Stored data
══════════════════════════════
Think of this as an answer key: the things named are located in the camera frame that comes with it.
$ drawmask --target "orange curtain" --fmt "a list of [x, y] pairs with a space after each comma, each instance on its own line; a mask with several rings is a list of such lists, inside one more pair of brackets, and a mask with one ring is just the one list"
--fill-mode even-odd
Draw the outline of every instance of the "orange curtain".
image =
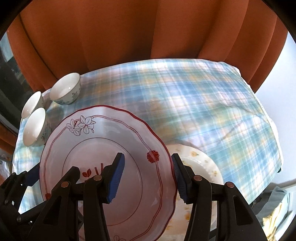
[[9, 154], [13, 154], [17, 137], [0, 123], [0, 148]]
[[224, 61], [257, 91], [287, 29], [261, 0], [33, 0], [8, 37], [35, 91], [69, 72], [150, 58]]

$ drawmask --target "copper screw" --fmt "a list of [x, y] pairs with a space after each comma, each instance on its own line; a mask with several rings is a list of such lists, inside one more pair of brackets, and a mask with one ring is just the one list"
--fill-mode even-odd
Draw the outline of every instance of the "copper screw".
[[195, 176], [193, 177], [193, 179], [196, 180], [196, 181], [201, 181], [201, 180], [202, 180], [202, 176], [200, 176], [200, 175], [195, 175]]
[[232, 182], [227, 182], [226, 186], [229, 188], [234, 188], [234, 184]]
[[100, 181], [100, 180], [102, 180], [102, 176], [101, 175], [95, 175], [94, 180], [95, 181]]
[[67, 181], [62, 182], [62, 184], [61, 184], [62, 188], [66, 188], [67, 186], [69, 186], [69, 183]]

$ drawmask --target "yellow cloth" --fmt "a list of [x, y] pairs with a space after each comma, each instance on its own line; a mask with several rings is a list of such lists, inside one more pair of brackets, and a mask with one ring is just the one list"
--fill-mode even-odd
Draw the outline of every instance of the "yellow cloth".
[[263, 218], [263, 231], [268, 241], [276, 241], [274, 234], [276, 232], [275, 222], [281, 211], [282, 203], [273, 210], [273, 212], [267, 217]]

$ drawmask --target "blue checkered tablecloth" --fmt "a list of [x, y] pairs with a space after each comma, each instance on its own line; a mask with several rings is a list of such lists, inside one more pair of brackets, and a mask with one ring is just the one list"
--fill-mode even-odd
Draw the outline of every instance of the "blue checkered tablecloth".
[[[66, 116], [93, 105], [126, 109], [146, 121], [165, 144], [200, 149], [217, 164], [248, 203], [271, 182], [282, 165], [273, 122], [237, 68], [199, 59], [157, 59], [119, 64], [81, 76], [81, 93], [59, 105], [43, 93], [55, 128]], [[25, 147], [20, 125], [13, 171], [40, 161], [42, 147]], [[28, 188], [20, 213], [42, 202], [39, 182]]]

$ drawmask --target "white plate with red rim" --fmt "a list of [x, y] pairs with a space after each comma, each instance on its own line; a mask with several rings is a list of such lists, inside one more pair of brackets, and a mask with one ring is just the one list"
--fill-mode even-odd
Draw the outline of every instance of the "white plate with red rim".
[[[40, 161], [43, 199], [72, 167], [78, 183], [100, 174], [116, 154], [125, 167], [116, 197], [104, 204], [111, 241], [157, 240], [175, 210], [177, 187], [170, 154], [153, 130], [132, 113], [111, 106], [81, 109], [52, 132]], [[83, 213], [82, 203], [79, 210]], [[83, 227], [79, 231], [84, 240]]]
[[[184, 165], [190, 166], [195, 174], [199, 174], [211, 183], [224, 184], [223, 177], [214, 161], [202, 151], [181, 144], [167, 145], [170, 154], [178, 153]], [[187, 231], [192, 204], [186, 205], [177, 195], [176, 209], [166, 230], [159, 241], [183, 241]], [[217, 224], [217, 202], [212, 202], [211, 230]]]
══════════════════════════════
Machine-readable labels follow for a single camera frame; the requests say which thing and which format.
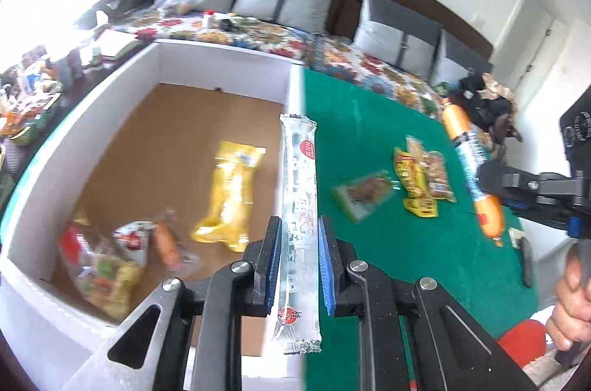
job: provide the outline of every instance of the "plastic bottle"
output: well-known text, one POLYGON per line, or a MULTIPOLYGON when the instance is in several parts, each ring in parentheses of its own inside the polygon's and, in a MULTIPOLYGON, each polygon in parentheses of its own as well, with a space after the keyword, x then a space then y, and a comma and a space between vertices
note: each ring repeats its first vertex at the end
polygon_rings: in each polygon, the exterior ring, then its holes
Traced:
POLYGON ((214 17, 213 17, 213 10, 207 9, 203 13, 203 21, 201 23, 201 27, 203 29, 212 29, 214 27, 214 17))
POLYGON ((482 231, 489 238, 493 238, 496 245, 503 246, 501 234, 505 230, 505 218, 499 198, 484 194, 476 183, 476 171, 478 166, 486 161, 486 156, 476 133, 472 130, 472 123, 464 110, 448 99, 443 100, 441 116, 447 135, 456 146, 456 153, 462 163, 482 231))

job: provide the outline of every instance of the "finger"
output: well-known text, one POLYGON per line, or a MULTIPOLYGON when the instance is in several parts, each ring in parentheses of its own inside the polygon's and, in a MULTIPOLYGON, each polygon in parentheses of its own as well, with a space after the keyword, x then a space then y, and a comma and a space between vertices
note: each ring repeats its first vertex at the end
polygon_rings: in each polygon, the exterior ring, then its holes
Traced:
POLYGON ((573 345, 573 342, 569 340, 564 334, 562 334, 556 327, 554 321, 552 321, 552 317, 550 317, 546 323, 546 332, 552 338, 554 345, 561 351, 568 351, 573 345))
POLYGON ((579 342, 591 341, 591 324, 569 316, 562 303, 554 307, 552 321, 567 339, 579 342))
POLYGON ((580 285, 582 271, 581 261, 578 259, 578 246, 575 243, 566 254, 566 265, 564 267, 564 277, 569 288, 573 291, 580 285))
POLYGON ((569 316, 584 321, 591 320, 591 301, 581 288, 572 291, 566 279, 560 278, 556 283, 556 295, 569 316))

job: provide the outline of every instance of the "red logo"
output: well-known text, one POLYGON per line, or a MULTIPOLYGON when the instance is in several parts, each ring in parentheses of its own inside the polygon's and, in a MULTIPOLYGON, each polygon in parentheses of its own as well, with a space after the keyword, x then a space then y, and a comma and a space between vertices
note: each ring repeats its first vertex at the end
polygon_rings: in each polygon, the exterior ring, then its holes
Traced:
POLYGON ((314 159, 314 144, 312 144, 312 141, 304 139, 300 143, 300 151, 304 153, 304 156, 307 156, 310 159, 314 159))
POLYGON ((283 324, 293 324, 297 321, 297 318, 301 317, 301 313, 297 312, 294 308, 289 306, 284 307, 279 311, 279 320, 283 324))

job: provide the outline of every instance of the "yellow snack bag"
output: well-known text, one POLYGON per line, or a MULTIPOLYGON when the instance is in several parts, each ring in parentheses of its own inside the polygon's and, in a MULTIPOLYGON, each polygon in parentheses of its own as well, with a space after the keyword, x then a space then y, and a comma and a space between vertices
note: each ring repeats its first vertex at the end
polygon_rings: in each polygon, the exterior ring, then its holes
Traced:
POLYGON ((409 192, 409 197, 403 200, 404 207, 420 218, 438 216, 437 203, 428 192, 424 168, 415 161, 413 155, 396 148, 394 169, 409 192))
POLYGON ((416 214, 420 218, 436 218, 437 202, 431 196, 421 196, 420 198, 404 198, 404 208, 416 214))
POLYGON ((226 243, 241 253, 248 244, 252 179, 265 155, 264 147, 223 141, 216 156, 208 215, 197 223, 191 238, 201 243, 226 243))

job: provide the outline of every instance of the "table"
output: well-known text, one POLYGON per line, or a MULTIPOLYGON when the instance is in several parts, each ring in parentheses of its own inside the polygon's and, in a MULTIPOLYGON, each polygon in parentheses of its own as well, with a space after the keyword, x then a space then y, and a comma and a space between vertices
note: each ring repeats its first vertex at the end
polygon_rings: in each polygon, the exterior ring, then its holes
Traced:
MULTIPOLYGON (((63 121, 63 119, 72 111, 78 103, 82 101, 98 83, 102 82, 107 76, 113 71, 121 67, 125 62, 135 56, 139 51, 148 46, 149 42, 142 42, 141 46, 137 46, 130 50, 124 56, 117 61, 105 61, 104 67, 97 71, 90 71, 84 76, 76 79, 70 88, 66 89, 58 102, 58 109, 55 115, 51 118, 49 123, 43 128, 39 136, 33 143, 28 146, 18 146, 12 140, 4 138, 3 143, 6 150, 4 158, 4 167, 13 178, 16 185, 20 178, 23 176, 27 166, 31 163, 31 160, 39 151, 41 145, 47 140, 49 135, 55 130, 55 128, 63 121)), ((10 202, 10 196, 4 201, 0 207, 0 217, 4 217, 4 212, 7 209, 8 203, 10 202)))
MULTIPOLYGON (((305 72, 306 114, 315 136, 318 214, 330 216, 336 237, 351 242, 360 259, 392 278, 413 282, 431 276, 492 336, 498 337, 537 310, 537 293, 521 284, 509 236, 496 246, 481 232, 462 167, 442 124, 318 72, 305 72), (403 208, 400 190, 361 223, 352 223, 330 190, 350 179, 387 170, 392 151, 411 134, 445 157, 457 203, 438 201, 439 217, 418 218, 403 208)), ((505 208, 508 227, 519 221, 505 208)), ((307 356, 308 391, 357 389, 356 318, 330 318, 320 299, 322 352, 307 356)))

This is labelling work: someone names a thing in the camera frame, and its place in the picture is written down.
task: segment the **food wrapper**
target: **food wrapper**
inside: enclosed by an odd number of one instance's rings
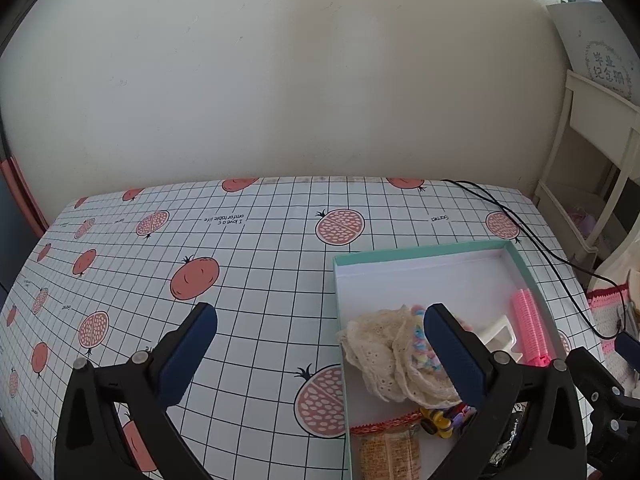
══════════════════════════════
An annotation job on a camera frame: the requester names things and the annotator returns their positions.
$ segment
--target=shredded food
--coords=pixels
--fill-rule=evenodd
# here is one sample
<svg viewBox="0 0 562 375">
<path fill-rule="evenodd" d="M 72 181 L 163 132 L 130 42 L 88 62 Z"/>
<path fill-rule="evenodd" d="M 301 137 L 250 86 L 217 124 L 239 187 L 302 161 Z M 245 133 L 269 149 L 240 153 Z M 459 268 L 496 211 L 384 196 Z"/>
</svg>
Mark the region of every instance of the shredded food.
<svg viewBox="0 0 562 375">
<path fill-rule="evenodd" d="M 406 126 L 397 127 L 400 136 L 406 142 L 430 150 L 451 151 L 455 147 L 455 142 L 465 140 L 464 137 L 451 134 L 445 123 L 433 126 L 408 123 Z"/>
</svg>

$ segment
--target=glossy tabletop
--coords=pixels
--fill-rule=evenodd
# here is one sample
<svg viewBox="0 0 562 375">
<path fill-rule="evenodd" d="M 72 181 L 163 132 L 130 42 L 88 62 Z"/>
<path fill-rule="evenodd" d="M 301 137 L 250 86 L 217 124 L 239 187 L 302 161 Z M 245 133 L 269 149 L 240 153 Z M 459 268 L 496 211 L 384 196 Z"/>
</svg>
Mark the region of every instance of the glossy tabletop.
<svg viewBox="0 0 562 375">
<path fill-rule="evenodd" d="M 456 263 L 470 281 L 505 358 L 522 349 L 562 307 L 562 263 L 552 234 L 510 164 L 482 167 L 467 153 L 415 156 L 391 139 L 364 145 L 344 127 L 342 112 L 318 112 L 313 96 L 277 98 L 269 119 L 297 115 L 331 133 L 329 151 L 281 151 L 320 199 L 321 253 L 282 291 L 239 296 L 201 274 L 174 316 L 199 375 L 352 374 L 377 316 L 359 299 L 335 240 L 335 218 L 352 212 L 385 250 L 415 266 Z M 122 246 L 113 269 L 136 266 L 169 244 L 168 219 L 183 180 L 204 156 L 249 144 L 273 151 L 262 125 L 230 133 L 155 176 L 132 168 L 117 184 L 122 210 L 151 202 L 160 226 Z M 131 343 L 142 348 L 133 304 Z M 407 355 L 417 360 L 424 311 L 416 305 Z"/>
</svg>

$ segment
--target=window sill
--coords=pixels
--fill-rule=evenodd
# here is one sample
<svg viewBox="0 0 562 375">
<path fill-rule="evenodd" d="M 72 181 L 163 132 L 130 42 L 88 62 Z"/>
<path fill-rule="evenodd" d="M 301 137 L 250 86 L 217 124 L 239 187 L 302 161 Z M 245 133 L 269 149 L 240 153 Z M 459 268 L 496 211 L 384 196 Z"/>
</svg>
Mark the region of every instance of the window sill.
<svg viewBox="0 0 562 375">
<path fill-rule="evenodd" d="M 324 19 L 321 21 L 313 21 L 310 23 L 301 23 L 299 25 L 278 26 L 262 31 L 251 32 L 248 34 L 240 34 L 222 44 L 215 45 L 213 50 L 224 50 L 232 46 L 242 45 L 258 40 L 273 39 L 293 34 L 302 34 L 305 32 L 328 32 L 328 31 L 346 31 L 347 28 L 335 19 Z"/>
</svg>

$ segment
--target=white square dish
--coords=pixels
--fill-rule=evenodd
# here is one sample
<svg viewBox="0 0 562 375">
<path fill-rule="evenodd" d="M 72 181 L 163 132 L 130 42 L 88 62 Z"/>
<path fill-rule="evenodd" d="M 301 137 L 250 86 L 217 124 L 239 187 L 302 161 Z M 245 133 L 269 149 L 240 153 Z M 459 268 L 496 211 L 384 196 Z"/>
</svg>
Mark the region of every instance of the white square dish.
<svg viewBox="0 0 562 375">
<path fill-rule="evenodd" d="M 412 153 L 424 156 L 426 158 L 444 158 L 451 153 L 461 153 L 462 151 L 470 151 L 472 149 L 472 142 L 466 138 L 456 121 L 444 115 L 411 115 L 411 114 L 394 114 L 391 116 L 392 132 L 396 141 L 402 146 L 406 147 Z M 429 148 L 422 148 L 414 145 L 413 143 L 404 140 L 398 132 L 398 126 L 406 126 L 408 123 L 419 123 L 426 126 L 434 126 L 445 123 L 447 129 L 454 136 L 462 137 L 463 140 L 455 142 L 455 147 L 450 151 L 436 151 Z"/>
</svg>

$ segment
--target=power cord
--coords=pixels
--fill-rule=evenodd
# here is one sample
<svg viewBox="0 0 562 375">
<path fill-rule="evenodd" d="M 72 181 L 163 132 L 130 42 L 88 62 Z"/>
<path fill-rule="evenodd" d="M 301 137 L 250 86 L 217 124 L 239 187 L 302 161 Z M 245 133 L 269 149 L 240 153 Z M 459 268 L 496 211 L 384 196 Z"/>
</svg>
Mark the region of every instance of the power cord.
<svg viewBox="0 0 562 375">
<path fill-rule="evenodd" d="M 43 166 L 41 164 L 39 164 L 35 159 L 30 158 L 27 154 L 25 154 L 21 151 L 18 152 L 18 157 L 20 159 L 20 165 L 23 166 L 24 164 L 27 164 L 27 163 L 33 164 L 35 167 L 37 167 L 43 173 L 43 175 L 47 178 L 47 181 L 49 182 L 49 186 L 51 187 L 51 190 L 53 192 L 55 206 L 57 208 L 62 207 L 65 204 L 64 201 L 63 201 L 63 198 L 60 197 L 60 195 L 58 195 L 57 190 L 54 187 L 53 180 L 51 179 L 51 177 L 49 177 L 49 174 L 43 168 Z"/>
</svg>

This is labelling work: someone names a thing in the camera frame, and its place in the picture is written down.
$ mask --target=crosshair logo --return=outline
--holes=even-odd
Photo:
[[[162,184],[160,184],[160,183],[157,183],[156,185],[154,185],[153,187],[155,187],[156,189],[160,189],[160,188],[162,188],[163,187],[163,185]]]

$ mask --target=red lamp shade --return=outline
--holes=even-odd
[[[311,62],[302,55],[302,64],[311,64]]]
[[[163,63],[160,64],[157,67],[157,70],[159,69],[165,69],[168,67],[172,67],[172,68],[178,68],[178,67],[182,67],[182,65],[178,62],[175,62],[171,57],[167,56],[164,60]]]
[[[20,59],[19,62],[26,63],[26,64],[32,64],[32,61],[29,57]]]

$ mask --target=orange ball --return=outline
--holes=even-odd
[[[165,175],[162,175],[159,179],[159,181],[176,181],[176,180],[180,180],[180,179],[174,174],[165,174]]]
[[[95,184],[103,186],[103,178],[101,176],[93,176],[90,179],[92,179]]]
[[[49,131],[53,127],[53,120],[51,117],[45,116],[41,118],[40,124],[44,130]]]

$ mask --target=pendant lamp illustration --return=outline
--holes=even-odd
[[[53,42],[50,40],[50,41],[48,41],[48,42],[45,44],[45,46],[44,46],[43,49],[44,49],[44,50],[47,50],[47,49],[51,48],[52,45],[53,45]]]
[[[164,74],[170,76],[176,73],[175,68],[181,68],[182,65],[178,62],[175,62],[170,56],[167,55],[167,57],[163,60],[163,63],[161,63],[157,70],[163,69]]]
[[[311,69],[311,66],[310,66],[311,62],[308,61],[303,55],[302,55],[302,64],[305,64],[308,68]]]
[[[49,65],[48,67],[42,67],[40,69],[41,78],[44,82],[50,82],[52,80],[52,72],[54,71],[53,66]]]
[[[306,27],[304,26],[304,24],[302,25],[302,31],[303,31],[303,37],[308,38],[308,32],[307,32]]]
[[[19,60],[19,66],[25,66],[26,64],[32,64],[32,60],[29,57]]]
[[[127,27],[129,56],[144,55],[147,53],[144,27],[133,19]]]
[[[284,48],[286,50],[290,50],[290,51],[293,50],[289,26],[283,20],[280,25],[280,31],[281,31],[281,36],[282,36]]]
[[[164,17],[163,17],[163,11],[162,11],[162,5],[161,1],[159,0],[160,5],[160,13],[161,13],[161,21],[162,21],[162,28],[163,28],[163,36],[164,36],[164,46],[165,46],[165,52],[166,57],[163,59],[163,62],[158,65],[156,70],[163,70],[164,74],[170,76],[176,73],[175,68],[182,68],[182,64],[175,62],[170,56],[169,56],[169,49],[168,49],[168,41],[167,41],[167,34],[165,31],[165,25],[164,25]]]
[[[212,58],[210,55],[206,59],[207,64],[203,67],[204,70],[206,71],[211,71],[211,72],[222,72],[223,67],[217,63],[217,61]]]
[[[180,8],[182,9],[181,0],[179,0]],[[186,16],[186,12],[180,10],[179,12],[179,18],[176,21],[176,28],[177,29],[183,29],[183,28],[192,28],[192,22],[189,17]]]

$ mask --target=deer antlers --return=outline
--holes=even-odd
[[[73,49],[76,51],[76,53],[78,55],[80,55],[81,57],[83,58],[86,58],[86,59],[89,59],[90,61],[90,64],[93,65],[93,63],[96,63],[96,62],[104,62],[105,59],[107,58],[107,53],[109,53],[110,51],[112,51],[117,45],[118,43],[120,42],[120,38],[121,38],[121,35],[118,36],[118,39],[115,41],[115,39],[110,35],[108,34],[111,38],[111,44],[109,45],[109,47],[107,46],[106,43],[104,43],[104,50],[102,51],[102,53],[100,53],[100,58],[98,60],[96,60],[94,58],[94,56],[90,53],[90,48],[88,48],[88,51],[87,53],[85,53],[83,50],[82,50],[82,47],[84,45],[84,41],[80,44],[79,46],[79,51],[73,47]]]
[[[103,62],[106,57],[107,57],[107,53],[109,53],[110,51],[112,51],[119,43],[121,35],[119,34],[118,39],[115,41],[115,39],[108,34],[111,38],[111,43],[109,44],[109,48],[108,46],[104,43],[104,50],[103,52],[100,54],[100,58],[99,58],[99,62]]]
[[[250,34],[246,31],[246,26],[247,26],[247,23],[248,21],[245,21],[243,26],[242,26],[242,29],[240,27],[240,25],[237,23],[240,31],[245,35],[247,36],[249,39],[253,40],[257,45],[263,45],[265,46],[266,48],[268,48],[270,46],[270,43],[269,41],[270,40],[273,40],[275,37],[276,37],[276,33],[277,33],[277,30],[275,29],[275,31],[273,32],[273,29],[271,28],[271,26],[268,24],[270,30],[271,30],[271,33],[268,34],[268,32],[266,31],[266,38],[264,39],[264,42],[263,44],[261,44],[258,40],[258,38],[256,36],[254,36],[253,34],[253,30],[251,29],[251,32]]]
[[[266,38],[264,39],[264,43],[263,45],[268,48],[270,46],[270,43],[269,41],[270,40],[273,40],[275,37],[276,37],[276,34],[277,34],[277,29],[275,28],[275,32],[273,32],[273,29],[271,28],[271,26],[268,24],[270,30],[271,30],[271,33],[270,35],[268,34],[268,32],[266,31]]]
══════════════════════════════
GOAL OF THE EXERCISE: Copy the lines of the entries above that mention "lamp".

ANSWER TO THIS TASK:
$ mask --target=red lamp shade --return=outline
$ mask --target=pendant lamp illustration --return=outline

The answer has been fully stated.